The Grey Cairns of Camster are amongst some of the oldest stone structures in Scotland, built more than 5,000 years ago during the Neolithic (or New Stone Age). Despite modern reconstruction and consolidation, the Grey Cairns of Camster - also known as Camster Cairns - provide a fascinating insight into Neolithic funerary practices.
These impressive burial monuments were constructed around 5,000 years ago by Caithness' Neolithic inhabitants. Comprising two separate structures - a long cairn and a round cairn - the Grey Cairns of Camster are situated in the middle of the famous Flow Country, which may have aided their preservation by shielding them from intensive farming practices.

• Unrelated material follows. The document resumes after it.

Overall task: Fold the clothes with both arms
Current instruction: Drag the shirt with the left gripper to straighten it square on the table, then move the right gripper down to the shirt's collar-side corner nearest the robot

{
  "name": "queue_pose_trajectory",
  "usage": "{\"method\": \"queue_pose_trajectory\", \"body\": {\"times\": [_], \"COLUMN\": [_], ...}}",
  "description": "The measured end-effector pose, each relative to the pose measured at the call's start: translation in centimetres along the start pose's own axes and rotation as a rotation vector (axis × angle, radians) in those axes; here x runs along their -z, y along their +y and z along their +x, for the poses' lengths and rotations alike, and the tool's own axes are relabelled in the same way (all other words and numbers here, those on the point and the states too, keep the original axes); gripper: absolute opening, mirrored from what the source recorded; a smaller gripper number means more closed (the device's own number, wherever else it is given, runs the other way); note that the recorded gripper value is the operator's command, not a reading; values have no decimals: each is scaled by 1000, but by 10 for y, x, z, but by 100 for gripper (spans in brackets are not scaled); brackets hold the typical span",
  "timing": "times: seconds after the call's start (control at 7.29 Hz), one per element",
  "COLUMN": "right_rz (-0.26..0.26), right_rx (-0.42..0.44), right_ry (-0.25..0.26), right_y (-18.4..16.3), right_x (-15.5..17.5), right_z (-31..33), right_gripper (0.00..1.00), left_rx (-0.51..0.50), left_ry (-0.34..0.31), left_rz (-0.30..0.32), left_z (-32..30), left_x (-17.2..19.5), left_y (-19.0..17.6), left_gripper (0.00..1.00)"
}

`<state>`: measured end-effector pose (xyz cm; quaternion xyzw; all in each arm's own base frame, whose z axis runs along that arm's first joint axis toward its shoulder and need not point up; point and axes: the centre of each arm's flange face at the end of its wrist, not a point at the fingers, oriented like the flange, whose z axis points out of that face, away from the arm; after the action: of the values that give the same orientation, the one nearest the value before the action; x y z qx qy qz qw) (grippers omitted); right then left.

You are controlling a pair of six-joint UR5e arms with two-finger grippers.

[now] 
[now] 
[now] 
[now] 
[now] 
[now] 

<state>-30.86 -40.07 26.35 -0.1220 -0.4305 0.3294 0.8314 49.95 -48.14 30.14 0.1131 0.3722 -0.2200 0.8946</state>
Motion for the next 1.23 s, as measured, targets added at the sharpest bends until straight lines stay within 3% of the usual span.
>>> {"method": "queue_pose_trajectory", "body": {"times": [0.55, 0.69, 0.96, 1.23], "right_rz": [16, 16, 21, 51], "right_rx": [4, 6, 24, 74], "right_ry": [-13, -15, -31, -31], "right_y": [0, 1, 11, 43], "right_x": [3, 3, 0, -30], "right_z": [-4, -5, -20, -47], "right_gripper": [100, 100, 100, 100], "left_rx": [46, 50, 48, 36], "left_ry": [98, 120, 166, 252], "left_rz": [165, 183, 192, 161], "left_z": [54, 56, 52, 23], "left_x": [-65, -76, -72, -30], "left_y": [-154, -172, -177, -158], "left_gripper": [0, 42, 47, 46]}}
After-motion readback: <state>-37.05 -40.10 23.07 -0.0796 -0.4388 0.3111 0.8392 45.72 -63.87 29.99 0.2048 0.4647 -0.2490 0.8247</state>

The long cairn has two internal chambers and characteristic 'horns' demarcating the northeastern forecourt. Subject to excavations in the 1860s, its original profile would have looked somewhat different; each of its two burial spaces originated as smaller round cairns, which were then incorporated into a much larger monument.
Smaller than its neighbour, the round cairn houses a single chamber with three compartments separated by upright slabs. Access is through a cramped passageway, opening into the larger interior with a corbelled roof. Excavations revealed two skeletons, burned human remains, flint tools and pottery.
Similar cairns exist at Cnoc Freiceadain near Reay, although these have not been excavated. These two sites may have been broadly contemporaneous, and belong to a wider category of burial monuments found across Scotland.
You can find out more about Camster Cairns, as well as other archaeological and historical sites, on Canmore, Scotland’s historic environment record.
The Grey Cairns of Camster have stood in Caithness for longer than the great pyramids of Egypt!